Es heißt ja immer, Têt sei wie „Weihnachten, Ostern und Geburtstag auf einmal“. Das mit Weihnachten habe ich ja auch schon herausgefunden, Geburtstag ist ebenfalls klar, weil alle ja gleichzeitig ein Jahr älter werden. Was es mit Ostern zu tun haben soll, war mir bislang noch nicht deutlich. Bis heute.

Vietnamesen gehen an Têt in den Tempel oder die Pagode und beten. Um Reichtum, um Gesundheit, um ein erfolgreiches Jahr, um einen Sohn. Um alles, was einem so einfällt. Dazu opfert man Geld. Es gibt zwar offizielle Spendenboxen, aber da es in einer Pagode oder einem Tempel meist so unglaublich viele Gestalten gibt, zu denen man beten kann, verteilt man das Geld. Und zwar möglichst kreativ. Im Maul eines Drachen findet sich ein Geldschein, oder zwischen den Fingern eines steinernen Tempelwächters. An allen Scheiben und Türen stecken auch irgendwo versteckt Geldscheine.

Der Grund ist angeblich: Wenn man sein Geld einem Heiligen oder einer Gottheit widmet, die nicht so viel von anderen erhält, dann ist man im Vorteil. Also werden möglichst kreative Plätze für die Geldabgabe gesucht.

Ostern eben: Geld verstecken. Oder Eier. Eier lagen auch auf den Altären.

Das Geld kommt dabei am liebsten in Form von 200-Dong-Scheinen. Nun sind 20.000 Dong bekanntlich etwa ein Euro. 200 Dong entsprechen also einem Cent. Das ist selbst in einem Land, wo man günstig einkaufen kann, sehr wenig. Die 1000er-Note ist eigentlich im Alltag das kleinste Zahlungsmittel. Ungerade Beträge darunter werden meist auf- oder abgerundet. Wer einen 500er-Schein bekommt, ärgert sich meistens, weil er jetzt noch einen zweiten finden muss, um etwas damit anfangen zu können. Es sei denn, er möchte einen einzelnen Briefumschlag kaufen, oder so etwas.
200-Dong-Scheine sind wegen ihres geringen Wertes sehr selten. Die vietnamesische Staatsbank druckt nicht so viele davon. Da man aber seine kleinen 200-Dong-Scheine überall verteilen möchte, erfreuen sie sich sehr großer Beliebtheit bei den Vietnamesen.
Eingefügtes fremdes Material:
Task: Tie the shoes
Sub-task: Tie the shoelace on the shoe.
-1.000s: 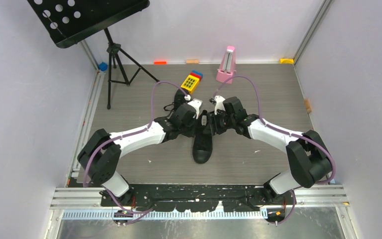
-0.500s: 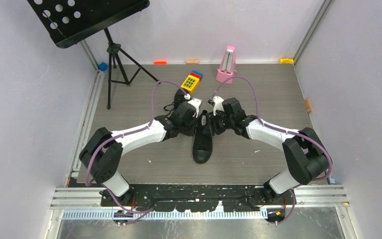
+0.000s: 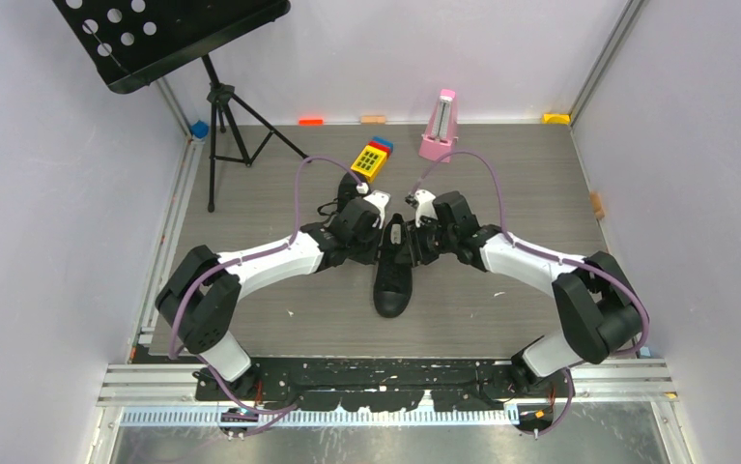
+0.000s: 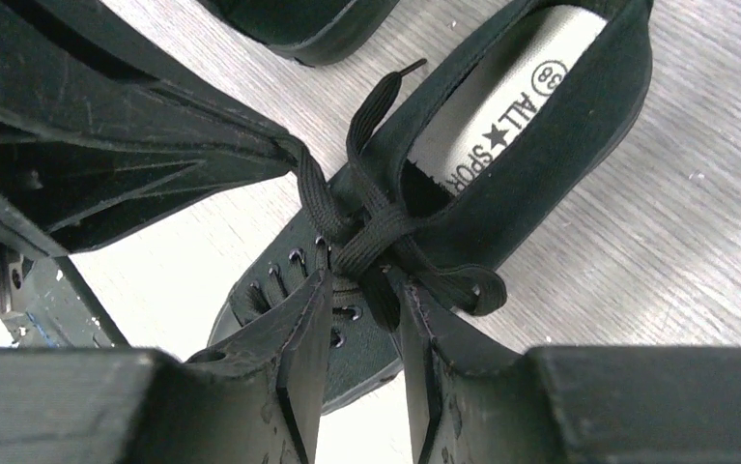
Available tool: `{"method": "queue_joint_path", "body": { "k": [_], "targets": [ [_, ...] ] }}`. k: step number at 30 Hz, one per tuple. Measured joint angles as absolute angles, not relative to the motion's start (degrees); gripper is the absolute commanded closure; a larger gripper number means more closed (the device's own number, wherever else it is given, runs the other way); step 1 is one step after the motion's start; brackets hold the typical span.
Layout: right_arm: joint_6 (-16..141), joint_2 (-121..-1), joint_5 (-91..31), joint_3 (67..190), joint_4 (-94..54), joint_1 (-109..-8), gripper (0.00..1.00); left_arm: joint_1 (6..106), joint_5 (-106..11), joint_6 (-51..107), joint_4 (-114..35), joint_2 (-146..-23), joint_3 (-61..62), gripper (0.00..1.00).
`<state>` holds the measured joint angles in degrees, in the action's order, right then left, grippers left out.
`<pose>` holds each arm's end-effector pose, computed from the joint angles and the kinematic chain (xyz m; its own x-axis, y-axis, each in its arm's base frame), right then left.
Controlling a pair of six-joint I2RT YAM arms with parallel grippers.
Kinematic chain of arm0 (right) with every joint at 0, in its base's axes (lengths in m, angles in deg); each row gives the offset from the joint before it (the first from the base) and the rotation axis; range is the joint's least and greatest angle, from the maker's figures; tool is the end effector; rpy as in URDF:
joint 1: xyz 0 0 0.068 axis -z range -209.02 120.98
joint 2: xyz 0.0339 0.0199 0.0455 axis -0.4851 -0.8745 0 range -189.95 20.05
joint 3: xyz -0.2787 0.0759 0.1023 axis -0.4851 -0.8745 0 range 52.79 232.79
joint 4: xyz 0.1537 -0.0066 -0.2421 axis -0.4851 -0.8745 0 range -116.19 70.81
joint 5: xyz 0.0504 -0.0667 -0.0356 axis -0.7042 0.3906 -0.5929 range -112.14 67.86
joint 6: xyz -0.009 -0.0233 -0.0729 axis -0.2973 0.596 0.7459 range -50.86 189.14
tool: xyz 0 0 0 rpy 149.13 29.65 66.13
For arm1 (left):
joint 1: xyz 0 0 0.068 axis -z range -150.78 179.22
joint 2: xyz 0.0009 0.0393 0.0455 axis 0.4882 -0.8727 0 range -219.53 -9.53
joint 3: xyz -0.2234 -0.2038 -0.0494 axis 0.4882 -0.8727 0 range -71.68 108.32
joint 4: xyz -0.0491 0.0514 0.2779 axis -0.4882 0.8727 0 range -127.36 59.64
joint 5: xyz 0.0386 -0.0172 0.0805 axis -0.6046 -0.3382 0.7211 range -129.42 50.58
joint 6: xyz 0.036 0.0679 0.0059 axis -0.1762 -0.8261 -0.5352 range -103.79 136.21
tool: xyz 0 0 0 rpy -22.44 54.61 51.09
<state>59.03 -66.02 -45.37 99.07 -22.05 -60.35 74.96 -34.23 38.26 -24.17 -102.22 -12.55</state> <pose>0.2818 0.2017 0.1926 -0.6970 -0.2356 -0.6772 -0.6128 0.6861 0.3921 0.2760 -0.2746 0.2100 -0.7227 0.2058 -0.6599 0.4302 0.8812 -0.1963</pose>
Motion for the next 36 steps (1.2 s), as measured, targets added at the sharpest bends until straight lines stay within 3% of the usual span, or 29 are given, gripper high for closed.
{"method": "queue_joint_path", "body": {
  "k": [4, 10, 13, 19, 29, 33, 36],
  "targets": [
    [58.7, -64.5, -45.2, 98.5, -23.5, -60.4, 0.69, 75.0, -34.6, 38.3, -24.2, -102.3, -12.5, 1.00],
    [58.4, -63.0, -44.8, 98.0, -25.3, -60.4, 0.93, 75.0, -34.8, 38.3, -24.0, -102.8, -11.9, 1.00],
    [58.2, -62.3, -44.3, 98.0, -26.2, -60.3, 0.99, 75.0, -34.8, 38.3, -23.9, -102.8, -11.9, 1.00],
    [57.4, -60.4, -42.7, 97.8, -29.5, -59.2, 1.00, 75.0, -34.8, 38.4, -23.7, -102.8, -11.9, 1.00],
    [55.5, -58.8, -41.9, 96.4, -32.9, -58.3, 1.00, 75.0, -36.1, 36.4, -21.3, -102.8, -11.5, 0.44],
    [55.3, -58.8, -42.6, 96.4, -33.0, -58.3, 1.00, 75.0, -36.2, 32.6, -18.8, -102.8, -8.9, 0.36],
    [55.3, -58.8, -43.1, 96.4, -33.0, -58.3, 1.00, 75.0, -36.3, 29.9, -17.7, -102.8, -6.2, 0.41]
  ]
}}
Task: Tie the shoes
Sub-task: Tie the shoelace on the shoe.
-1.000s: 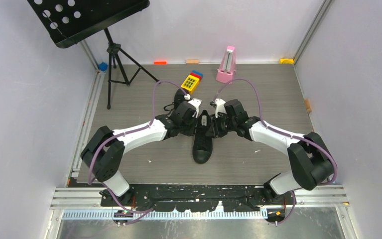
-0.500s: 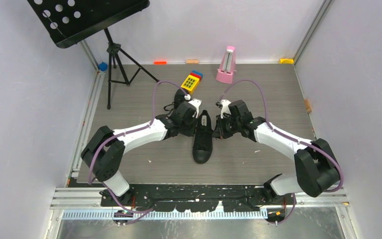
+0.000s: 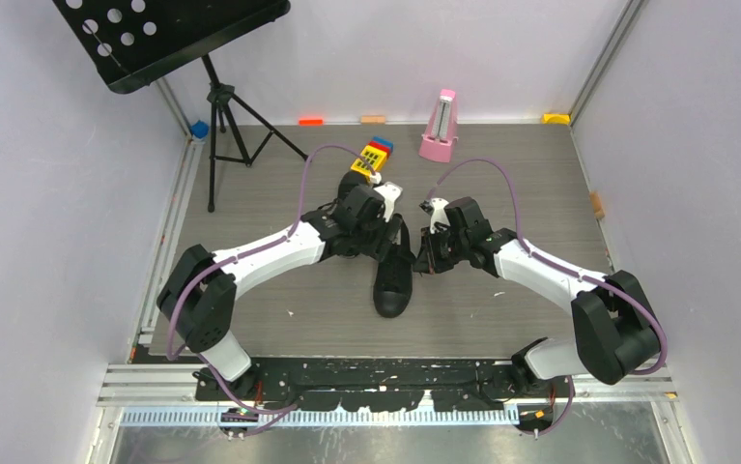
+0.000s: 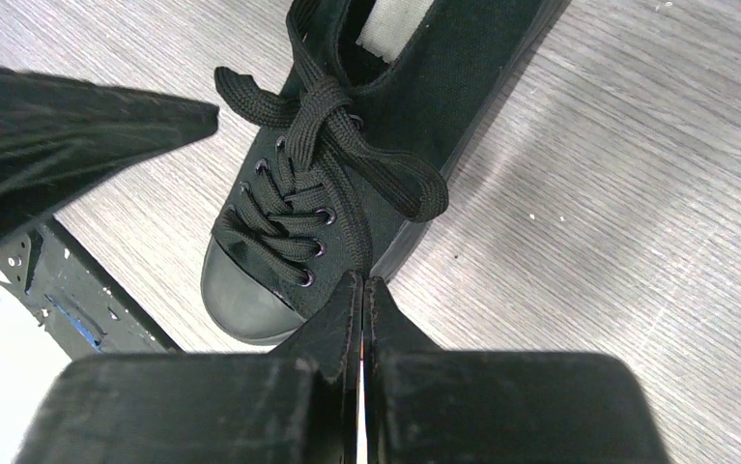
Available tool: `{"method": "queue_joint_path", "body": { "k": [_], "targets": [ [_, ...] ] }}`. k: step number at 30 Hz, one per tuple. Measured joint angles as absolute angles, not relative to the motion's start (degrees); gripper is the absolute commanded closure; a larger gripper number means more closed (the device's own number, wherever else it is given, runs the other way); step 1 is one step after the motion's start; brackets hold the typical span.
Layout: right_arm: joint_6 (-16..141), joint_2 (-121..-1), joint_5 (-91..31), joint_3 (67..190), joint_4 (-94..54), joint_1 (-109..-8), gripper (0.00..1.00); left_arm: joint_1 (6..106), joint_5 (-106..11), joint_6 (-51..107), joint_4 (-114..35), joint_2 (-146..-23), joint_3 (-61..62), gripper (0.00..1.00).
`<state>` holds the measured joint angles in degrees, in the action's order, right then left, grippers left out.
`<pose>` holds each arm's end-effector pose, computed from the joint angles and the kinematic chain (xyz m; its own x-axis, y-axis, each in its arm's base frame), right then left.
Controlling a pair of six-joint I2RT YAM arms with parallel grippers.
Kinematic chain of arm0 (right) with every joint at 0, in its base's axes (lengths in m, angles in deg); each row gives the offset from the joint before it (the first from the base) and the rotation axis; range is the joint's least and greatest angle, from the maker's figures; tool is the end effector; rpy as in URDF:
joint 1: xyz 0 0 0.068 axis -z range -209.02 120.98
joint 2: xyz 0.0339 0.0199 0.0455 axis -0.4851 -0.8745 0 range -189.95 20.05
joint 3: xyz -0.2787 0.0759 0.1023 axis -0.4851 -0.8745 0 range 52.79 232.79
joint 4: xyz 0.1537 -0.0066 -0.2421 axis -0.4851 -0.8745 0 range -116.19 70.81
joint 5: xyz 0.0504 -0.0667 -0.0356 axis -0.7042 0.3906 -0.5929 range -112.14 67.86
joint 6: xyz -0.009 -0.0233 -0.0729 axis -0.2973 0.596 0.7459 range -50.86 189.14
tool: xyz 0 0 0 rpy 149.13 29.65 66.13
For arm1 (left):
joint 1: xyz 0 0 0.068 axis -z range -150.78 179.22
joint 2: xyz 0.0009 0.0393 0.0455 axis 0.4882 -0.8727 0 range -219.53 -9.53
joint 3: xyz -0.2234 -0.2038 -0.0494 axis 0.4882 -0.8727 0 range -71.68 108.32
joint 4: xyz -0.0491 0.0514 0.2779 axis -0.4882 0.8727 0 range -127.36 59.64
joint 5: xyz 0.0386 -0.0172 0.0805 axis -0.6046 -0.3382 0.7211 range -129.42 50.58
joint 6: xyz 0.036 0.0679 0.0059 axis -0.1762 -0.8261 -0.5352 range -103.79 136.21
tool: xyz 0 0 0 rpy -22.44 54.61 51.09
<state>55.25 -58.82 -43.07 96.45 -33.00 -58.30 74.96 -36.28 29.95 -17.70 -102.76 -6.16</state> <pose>0.2570 0.1709 0.1967 -0.7979 -0.1904 -0.5719 -0.4838 0.7683 0.4191 0.2818 -0.2839 0.2357 -0.6625 0.3399 -0.6675 0.5475 0.8279 -0.1218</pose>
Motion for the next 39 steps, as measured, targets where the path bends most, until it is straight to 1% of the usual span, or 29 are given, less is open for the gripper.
{"method": "queue_joint_path", "body": {
  "k": [4, 11, 18, 24, 26, 28, 30, 31, 32, 39],
  "targets": [
    [55.3, -58.8, -43.6, 96.4, -33.0, -58.3, 1.00, 75.0, -37.0, 27.6, -16.8, -102.7, -2.8, 0.51],
    [55.2, -59.4, -44.3, 96.5, -33.0, -58.3, 1.00, 75.0, -40.7, 26.1, -15.1, -104.9, 2.1, 0.52],
    [55.2, -59.5, -44.4, 96.5, -33.0, -58.3, 1.00, 75.0, -43.7, 25.8, -12.0, -109.3, 5.0, 0.56],
    [55.2, -59.5, -44.4, 96.5, -33.0, -58.3, 1.00, 74.8, -45.2, 25.6, -9.7, -110.6, 5.6, 0.65],
    [55.2, -59.5, -44.4, 96.5, -33.0, -58.3, 1.00, 74.7, -45.5, 25.5, -9.3, -110.6, 5.7, 0.69],
    [55.2, -59.5, -44.4, 96.5, -33.0, -58.3, 1.00, 74.4, -46.0, 25.4, -9.2, -110.8, 5.9, 0.78],
    [55.2, -59.5, -44.4, 96.5, -33.0, -58.3, 1.00, 74.1, -46.6, 25.3, -9.2, -111.1, 6.3, 0.88],
    [55.2, -59.5, -44.4, 96.5, -33.1, -58.3, 1.00, 74.0, -47.0, 25.3, -9.2, -111.4, 6.4, 0.97],
    [55.2, -59.5, -44.4, 96.5, -33.1, -58.3, 1.00, 73.9, -47.3, 25.3, -9.1, -111.6, 6.5, 1.00],
    [55.2, -59.5, -43.8, 96.5, -34.6, -58.3, 1.00, 73.6, -48.5, 25.2, -9.1, -112.0, 6.5, 1.00]
  ]
}}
Man kann sie bei „Geldhändlern“ in großen Packen einkaufen: Für ein Paket von 100.000 Dong in Form von 200-Dong-Noten zahlt man 200.000 Dong.

Da sage noch einer, Geld sei ein logisches Zahlungsmittel, wenn es noch nicht mal das wert ist, was draufsteht. Dabei gilt die Faustregel: Je kleiner die Note, desto teurer.

Ach ja, und wo bekommen die Geldhändler die 200er-Scheine her? Unter anderem von den Pagoden. Die sammeln alle Scheine ein, wissen dann aber nichts damit anzufangen, sondern verkaufen sie an die Händler.

PS: Viele Vietnamesen opfern die 200er-Scheine auch nicht einzeln, sondern gebündelt. Beispielsweise fünf Scheine gleichzeitig. Macht also 1000 Dong. Für die man 2000 Dong bezahlt hat. Manche Dinge muss man nicht verstehen. Vor allem nicht Religion.